Records from a data source
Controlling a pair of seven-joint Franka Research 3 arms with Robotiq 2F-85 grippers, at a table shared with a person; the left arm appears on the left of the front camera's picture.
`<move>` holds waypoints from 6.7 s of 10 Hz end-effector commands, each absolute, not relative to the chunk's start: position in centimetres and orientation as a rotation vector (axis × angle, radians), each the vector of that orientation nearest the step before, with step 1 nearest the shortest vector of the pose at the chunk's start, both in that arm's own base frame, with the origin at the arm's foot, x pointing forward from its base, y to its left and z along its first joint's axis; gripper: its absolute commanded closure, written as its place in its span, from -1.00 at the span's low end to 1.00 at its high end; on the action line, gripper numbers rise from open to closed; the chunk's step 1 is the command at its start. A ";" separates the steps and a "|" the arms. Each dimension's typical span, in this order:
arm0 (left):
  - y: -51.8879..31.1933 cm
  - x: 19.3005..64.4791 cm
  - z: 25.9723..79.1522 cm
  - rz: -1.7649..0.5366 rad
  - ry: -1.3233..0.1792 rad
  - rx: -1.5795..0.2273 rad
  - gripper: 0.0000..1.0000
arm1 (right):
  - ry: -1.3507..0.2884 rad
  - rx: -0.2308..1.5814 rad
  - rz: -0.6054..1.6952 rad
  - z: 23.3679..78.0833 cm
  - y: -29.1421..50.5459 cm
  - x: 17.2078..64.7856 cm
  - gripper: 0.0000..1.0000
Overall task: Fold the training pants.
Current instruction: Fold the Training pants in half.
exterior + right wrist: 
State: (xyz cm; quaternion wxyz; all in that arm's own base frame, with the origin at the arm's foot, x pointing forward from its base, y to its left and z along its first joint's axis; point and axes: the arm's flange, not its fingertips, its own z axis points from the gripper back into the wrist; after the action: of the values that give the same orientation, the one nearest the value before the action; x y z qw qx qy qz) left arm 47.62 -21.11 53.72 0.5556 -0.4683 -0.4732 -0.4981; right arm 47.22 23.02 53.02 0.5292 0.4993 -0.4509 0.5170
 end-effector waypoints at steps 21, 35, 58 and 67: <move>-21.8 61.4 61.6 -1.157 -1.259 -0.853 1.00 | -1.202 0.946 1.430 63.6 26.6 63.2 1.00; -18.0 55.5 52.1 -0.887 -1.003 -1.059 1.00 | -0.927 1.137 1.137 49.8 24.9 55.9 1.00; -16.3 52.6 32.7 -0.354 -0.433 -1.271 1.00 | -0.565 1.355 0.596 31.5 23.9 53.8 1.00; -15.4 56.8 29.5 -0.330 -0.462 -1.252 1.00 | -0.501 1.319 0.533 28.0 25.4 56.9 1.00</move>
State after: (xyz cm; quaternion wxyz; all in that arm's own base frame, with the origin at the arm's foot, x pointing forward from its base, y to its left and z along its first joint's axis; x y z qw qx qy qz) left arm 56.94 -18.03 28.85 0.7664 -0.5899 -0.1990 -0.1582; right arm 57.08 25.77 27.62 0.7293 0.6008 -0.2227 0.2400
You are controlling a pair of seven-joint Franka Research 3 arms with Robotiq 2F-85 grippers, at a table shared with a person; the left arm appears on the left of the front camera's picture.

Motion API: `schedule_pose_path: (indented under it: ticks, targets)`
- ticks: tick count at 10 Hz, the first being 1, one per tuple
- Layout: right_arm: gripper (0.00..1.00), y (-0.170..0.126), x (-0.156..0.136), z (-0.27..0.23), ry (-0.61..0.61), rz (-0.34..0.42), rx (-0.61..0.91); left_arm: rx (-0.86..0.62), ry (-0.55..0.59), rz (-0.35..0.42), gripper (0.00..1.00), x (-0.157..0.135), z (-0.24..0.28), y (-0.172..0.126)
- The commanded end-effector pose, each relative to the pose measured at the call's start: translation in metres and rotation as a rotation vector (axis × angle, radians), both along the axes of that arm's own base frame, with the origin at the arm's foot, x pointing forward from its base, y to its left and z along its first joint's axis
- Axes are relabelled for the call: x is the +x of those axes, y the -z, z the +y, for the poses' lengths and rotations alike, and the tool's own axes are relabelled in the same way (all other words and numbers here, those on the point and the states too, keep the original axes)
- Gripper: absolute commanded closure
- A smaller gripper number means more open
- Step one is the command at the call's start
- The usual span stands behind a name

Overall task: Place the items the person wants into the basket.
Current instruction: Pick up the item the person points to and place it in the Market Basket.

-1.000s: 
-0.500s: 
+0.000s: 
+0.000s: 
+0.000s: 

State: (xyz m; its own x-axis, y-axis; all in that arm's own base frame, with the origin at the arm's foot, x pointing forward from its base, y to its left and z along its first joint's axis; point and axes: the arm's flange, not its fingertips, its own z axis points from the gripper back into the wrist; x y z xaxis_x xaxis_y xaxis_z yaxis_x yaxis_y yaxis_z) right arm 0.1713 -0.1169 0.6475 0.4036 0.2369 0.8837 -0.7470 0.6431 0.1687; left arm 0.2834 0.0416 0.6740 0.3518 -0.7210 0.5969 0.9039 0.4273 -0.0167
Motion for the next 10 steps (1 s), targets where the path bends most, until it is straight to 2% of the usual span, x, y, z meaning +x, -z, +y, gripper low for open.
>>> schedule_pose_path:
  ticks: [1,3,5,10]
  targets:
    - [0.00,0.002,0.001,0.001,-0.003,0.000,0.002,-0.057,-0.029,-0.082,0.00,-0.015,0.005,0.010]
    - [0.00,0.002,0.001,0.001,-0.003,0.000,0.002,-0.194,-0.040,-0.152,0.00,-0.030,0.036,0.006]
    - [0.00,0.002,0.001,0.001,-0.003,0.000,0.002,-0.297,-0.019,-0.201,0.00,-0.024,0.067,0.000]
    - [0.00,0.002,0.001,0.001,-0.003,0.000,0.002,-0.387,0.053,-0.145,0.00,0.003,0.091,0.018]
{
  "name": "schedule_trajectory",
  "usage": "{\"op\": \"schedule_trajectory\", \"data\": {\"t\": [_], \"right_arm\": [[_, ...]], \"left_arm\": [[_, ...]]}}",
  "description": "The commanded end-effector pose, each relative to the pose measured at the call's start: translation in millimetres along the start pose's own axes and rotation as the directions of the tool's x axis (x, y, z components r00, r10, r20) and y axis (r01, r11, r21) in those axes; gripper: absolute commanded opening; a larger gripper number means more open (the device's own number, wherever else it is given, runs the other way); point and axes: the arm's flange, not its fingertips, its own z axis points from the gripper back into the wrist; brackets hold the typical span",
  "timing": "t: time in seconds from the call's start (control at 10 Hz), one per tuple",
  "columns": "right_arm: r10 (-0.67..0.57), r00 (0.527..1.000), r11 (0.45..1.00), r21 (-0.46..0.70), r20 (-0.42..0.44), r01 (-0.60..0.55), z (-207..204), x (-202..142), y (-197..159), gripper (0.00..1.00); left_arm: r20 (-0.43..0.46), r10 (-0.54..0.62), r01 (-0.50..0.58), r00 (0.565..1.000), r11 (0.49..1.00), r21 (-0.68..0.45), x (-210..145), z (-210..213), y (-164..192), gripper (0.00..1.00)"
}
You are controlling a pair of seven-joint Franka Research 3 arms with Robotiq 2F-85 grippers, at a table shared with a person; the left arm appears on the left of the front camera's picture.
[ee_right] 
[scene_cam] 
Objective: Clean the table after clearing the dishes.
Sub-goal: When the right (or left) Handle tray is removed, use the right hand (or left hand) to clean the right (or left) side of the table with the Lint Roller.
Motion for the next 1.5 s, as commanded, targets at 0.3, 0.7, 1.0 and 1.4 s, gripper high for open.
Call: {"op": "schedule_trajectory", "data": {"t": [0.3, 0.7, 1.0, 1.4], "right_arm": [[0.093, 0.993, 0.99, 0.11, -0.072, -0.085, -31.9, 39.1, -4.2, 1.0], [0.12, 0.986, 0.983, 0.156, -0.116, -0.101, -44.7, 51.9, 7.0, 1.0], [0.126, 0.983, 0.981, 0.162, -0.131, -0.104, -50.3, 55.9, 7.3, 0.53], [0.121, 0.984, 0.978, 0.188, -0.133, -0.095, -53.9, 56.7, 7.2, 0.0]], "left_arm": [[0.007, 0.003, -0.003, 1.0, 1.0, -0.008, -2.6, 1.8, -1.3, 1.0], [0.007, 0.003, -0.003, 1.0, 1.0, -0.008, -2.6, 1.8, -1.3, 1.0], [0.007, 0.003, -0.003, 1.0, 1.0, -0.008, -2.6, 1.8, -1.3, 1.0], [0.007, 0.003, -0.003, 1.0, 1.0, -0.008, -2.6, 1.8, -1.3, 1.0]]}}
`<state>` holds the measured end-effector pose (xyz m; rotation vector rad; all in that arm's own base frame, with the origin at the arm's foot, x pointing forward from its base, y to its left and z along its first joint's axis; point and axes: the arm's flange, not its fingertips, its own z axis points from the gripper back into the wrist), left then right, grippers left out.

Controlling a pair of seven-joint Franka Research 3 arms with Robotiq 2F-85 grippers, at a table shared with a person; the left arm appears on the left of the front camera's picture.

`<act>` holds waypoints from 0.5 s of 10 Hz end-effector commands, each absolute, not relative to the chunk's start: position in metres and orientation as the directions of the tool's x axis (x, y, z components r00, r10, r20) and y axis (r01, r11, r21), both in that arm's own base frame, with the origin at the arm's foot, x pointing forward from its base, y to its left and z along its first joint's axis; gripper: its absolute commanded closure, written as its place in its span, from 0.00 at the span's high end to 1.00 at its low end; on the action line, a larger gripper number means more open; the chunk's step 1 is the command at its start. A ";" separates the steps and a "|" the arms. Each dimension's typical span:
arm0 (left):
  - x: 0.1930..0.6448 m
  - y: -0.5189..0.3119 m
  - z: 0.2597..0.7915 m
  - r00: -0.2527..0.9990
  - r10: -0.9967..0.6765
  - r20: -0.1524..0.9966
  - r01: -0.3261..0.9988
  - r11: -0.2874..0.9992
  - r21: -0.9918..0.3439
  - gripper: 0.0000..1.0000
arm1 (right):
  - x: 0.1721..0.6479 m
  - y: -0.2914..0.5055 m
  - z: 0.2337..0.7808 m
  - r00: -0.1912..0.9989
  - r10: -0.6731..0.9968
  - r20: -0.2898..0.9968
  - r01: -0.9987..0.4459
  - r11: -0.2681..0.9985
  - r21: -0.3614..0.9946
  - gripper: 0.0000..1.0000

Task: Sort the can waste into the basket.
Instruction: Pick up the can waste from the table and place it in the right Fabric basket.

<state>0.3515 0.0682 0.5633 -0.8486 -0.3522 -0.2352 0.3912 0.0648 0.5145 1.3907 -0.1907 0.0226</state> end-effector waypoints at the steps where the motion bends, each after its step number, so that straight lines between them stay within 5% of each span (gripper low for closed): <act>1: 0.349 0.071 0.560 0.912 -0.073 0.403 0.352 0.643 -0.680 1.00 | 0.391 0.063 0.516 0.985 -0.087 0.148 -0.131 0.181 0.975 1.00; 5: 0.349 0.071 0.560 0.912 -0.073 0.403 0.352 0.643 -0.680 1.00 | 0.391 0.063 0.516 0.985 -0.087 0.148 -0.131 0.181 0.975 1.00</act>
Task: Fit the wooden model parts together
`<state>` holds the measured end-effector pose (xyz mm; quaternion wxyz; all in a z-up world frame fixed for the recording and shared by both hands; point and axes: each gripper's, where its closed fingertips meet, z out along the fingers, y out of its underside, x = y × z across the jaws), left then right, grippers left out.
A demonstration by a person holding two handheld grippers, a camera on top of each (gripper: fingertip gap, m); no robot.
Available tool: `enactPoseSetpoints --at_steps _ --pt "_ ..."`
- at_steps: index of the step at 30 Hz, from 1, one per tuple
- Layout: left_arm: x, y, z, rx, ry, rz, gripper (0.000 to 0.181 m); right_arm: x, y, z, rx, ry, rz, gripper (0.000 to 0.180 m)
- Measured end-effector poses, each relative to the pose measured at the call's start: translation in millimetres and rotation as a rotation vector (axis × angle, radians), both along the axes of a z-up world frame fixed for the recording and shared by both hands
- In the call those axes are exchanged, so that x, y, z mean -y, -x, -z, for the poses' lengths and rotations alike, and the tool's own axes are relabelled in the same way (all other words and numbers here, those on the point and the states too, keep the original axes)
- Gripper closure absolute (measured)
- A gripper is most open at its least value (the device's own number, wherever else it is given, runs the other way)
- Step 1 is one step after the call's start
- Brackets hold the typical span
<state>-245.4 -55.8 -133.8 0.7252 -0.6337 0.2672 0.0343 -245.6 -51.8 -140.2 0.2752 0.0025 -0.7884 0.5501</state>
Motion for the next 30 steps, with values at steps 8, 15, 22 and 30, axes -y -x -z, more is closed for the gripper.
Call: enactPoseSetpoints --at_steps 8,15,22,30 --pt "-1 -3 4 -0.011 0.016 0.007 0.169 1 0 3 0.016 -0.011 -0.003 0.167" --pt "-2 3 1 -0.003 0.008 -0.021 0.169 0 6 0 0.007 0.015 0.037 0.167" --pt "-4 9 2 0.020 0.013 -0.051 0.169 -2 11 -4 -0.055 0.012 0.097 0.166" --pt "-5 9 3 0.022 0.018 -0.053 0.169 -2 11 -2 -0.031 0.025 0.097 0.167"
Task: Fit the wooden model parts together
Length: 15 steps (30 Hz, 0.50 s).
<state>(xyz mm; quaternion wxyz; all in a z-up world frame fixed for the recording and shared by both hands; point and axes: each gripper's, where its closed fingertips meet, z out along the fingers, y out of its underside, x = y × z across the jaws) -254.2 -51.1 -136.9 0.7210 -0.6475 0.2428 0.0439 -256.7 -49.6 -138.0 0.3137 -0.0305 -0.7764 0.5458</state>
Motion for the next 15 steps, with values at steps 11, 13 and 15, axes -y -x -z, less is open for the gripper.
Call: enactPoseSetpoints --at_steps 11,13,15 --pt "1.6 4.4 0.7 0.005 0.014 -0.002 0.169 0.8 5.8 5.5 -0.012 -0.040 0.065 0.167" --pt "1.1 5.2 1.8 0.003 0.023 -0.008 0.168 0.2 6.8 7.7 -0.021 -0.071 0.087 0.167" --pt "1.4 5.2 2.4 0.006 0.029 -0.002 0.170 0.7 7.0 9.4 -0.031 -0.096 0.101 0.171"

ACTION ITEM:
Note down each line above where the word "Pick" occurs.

WRITTEN RESPONSE:
Current instruction: Pick up the item the person points to and place it in the Market Basket.
Instruction: Pick up the can waste from the table and place it in the right Fabric basket.

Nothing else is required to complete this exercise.